_Your instructions_
Below are the records; copy every line in them that holds the string "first".

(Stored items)
- Opening Delimiter -
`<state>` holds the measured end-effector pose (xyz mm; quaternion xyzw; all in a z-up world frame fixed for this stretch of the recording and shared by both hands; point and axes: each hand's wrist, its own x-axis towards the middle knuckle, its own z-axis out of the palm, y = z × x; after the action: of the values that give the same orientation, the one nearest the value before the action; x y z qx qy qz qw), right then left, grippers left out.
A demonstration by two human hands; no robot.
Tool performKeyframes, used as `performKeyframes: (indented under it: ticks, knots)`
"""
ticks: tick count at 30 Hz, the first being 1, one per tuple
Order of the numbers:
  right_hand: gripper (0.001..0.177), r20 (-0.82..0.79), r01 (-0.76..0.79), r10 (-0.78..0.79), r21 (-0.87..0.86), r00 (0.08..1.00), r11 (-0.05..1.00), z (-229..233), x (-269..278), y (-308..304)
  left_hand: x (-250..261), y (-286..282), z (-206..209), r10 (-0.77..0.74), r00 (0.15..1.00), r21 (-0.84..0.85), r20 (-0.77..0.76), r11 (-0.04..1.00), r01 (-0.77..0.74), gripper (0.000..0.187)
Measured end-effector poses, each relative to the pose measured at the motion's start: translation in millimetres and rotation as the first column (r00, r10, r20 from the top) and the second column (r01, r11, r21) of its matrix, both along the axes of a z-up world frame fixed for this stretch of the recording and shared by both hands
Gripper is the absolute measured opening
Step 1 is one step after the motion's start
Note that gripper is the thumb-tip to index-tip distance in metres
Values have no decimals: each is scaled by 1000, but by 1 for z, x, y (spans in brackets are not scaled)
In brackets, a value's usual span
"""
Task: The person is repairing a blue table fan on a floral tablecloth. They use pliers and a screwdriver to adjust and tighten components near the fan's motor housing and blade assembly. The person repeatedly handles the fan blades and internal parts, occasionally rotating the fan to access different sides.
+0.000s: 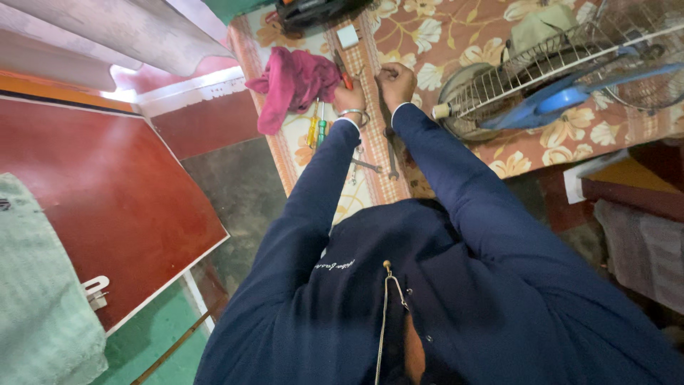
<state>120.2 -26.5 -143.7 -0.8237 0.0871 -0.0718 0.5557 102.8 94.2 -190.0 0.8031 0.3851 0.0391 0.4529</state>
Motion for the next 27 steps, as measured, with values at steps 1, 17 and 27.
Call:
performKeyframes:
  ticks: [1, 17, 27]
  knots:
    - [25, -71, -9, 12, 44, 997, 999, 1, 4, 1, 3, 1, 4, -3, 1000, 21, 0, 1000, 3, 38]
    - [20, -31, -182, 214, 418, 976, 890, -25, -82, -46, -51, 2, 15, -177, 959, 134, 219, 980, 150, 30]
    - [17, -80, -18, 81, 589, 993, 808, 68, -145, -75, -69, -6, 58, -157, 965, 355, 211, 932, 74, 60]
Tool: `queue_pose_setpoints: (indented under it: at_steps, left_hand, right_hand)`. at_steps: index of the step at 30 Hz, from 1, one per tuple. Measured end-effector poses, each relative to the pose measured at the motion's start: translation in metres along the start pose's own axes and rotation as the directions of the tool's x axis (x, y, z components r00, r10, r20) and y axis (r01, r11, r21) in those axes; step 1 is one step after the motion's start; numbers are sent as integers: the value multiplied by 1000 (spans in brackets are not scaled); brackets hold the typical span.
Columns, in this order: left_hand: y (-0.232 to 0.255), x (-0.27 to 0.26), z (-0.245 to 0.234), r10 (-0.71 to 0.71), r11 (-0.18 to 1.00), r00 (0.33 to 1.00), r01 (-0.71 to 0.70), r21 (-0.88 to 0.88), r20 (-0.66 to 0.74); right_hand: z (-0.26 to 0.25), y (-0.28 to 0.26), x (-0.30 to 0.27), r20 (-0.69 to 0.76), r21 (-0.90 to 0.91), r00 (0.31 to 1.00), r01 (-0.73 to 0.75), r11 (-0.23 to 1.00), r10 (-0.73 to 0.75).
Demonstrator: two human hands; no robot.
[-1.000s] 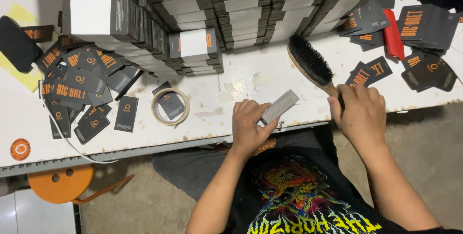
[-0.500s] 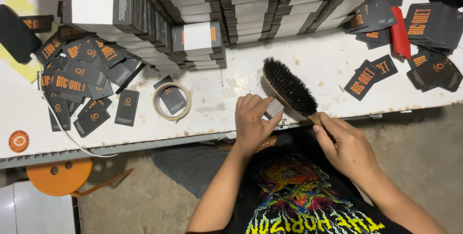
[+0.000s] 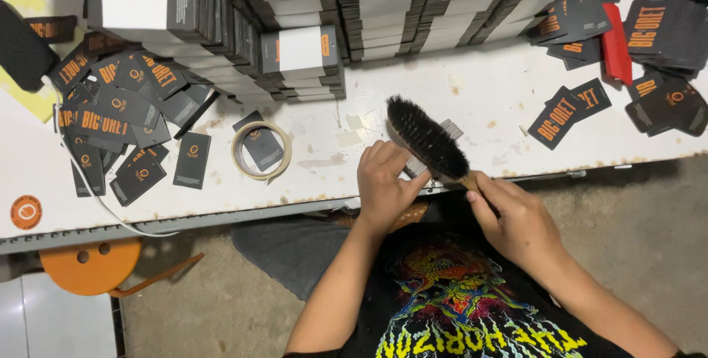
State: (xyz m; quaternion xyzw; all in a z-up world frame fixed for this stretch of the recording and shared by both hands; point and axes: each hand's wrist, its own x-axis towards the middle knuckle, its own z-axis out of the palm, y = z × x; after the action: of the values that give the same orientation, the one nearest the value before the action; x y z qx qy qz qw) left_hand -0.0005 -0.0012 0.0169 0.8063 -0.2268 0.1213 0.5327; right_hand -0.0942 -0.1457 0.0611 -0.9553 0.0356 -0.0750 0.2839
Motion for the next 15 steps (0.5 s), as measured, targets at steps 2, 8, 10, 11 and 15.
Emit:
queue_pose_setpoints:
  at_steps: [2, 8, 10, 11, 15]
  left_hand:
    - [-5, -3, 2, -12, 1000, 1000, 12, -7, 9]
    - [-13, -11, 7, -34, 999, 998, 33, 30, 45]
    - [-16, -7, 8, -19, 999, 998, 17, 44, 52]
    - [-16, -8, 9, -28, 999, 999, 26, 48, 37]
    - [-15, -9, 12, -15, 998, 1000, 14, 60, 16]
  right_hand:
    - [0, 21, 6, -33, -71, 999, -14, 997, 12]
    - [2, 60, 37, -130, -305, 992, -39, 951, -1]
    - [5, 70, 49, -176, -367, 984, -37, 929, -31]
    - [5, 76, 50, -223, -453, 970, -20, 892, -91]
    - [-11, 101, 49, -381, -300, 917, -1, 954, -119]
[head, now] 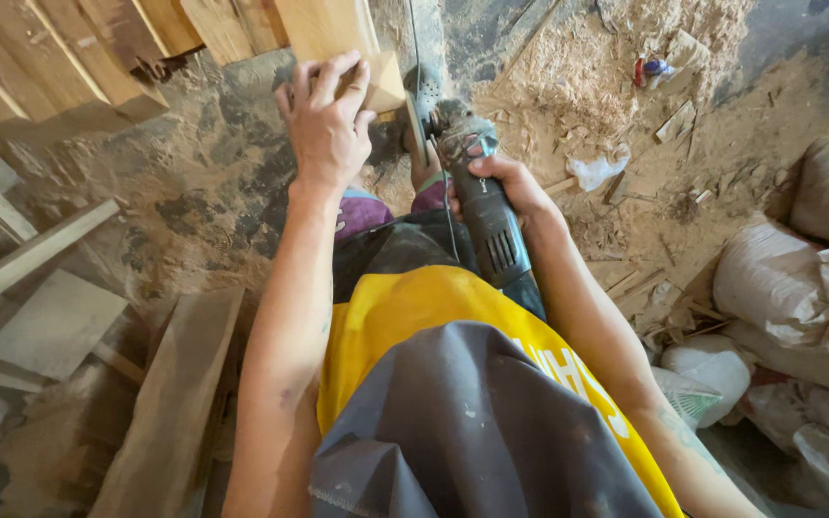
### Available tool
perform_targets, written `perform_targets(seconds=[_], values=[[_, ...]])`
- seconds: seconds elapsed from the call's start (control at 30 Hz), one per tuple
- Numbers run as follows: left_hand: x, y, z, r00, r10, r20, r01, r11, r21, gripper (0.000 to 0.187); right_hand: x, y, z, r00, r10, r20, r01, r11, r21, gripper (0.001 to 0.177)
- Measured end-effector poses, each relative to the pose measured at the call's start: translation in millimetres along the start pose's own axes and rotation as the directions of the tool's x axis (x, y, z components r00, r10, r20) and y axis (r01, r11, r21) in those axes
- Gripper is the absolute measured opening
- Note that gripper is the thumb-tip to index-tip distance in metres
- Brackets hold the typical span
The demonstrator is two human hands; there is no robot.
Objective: The person holds a small block of wood by hand and sands its edges and corners using a power sander.
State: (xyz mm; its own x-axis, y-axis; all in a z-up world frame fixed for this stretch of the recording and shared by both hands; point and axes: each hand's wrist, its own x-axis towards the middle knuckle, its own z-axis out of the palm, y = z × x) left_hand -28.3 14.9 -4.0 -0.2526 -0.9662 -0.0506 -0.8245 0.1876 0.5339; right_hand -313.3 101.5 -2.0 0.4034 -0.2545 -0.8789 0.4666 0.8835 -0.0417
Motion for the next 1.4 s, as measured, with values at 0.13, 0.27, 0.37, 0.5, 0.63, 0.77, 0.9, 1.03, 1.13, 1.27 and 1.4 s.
perform_targets(seconds=[0.13,0.27,0.37,0.5,0.63,0.77,0.9,1.03,1.13,1.27,1.4], values=[[-1.1,-0.7,4.7,0.999,-0.032,-0.029,0.034,0.998,0.058,0.062,1.1,3.1,-10.0,0.999,-0.04,-0.006,0.04,0.999,0.027,0.047],[-13.0,-3.5,10.0,0.936,-0.35,-0.037,0.35,0.937,-0.014,0.083,-4.5,0.5,-14.8,0.995,-0.095,-0.025,0.096,0.995,0.041,0.051],[-20.6,-6.5,11.5,0.903,-0.429,0.024,0.426,0.886,-0.182,0.09,-7.3,-8.6,-14.1,0.985,-0.154,-0.071,0.153,0.988,-0.019,0.052],[-21.8,-19.2,8.0,0.994,-0.079,-0.081,0.085,0.993,0.08,0.081,-4.9,-10.7,-5.5,0.987,-0.154,-0.041,0.154,0.988,0.001,0.052],[-11.0,-19.5,12.2,1.0,0.001,-0.027,0.002,0.993,0.114,0.071,-1.4,-2.9,3.7,0.994,-0.107,0.031,0.105,0.993,0.061,0.051],[0.5,-3.9,14.4,0.999,-0.037,-0.025,0.037,0.999,-0.005,0.068,3.5,-4.0,8.5,0.99,-0.136,0.044,0.135,0.991,0.019,0.047],[1.0,3.5,5.7,0.998,-0.042,-0.057,0.039,0.998,-0.049,0.063,4.7,-7.1,6.0,0.998,-0.056,0.023,0.055,0.998,0.036,0.045],[5.9,6.4,0.0,0.995,-0.072,-0.063,0.07,0.997,-0.032,0.054,7.0,-16.7,8.8,0.998,-0.052,0.024,0.052,0.999,-0.002,0.045],[7.9,8.3,0.2,0.994,-0.08,-0.07,0.08,0.997,-0.014,0.051,12.5,-26.0,13.7,0.998,-0.069,0.001,0.069,0.997,-0.035,0.047],[4.5,10.6,-0.3,0.992,-0.101,-0.073,0.1,0.995,-0.015,0.051,12.6,-28.4,16.0,0.999,-0.039,-0.016,0.039,0.999,-0.023,0.049],[10.1,9.8,2.2,0.991,-0.108,-0.077,0.105,0.994,-0.039,0.051,6.8,-29.0,14.6,0.998,-0.036,-0.056,0.033,0.998,-0.055,0.052]])
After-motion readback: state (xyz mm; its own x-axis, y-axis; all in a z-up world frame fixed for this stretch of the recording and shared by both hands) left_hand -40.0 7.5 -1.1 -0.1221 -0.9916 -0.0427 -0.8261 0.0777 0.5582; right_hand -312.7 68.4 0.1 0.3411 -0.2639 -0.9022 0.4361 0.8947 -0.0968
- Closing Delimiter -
_Expected answer_
ticks: tick count at 30 Hz, the first being 1, one per tuple
Measured end-effector poses, each relative to the pose measured at the motion's start: translation in millimetres and rotation as the first column (r00, r10, r20 from the top) and the second column (r01, r11, r21) of its matrix, both along the axes of a z-up world frame fixed for this stretch of the recording and shared by both hands

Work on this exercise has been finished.